In de pleitnotities van de advocaat van [eiser] is onder 5 met het hoofd "Slot" een aantal opmerkingen opgenomen. In 5.2 wordt als "nieuw gegeven in de onderhavige kwestie" genoemd het feit dat de Raad van Ministers in een plenaire vergadering op 3 november 1999 een besluit tot intrekking van het ontslagbesluit heeft genomen. Betoogd wordt dat ook deze feitelijkheid de stellingname van de Bank relativeert en dat nu het landsbesluit van 27 februari 1998 is ingetrokken "ook al om die reden niet meer van een impliciet einde van het vigerende arbeidscontract op grond daarvan (zoals steeds is aangevoerd) kan worden gesproken".
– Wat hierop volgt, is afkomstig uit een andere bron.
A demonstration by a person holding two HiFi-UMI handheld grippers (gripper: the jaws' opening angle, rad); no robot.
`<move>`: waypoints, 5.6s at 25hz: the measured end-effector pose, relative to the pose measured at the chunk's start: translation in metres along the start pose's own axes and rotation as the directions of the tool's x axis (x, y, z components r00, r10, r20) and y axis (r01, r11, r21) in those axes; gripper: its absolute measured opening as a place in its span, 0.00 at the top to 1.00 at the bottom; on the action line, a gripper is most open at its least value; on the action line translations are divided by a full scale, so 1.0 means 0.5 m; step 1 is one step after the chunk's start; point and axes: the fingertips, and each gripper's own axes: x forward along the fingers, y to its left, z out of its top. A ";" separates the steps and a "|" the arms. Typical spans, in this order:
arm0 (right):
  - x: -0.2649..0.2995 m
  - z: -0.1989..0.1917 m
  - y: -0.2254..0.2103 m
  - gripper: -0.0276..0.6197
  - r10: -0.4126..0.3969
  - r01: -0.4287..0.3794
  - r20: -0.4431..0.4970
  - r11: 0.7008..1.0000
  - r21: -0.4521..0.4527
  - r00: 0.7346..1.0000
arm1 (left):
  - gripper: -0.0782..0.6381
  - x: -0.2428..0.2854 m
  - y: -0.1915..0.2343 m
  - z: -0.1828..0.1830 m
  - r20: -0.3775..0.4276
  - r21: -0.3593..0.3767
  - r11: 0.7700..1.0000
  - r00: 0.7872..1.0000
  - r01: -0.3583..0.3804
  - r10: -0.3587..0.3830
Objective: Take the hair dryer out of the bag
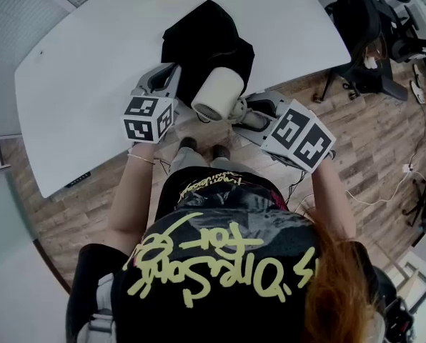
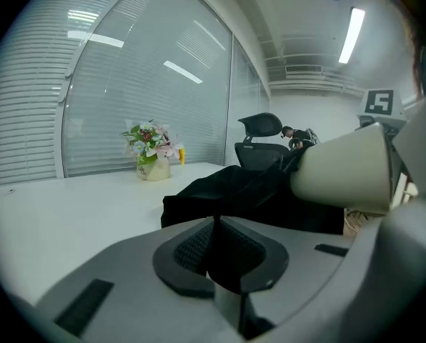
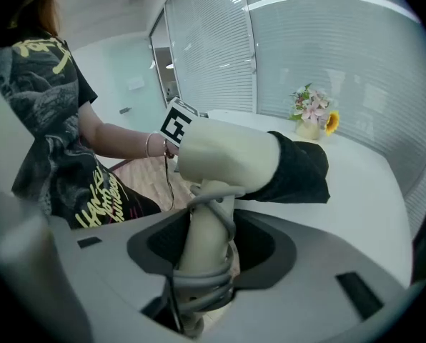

Naar aanleiding van de stelling van [eiser] dat het dienstverband tussen hem en de Bank nog voortduurde omdat het ontslagbesluit van 27 februari 1998 bij besluit van de Raad van Ministers van 24 juni 1998 is ingetrokken, heeft het GEA onder meer overwogen dat voor de intrekking van het ontslag, evenals ingevolge art. 18 lid 3 CBS voor het ontslag zelf, een besluit van de Gouverneur nodig is. In hoger beroep is dit punt door partijen niet meer aan de orde gesteld.
Het Hof heeft klaarblijkelijk en, in het licht van het voorafgaande, niet onbegrijpelijk het namens [eiser] bij pleidooi gestelde omtrent een tweede besluit van de Raad van Ministers tot intrekking van het landsbesluit van 27 februari 1998 niet opgevat als een nieuwe, zelfstandige grond voor de door [eiser] gestelde voortduring van het dienstverband. Het onderdeel, dat uitgaat van een andere uitleg, kan bij gebrek aan feitelijke grondslag niet tot cassatie leiden.
4. Beslissing
De Hoge Raad:
verwerpt het beroep;
veroordeelt [eiser] in de kosten van het geding in cassatie, tot op deze uitspraak aan de zijde van de Bank begroot op € 125,79 aan verschotten en € 1.365,-- voor salaris.
Dit arrest is gewezen door de vice-president G.G. van Erp Taalman Kip-Nieuwenkamp als voorzitter en de raadsheren C.H.M. Jansen, H.A.M. Aaftink, O. de Savornin Lohman en A. Hammerstein, en in het openbaar uitgesproken door de raadsheer A. Hammerstein op 1 februari 2002.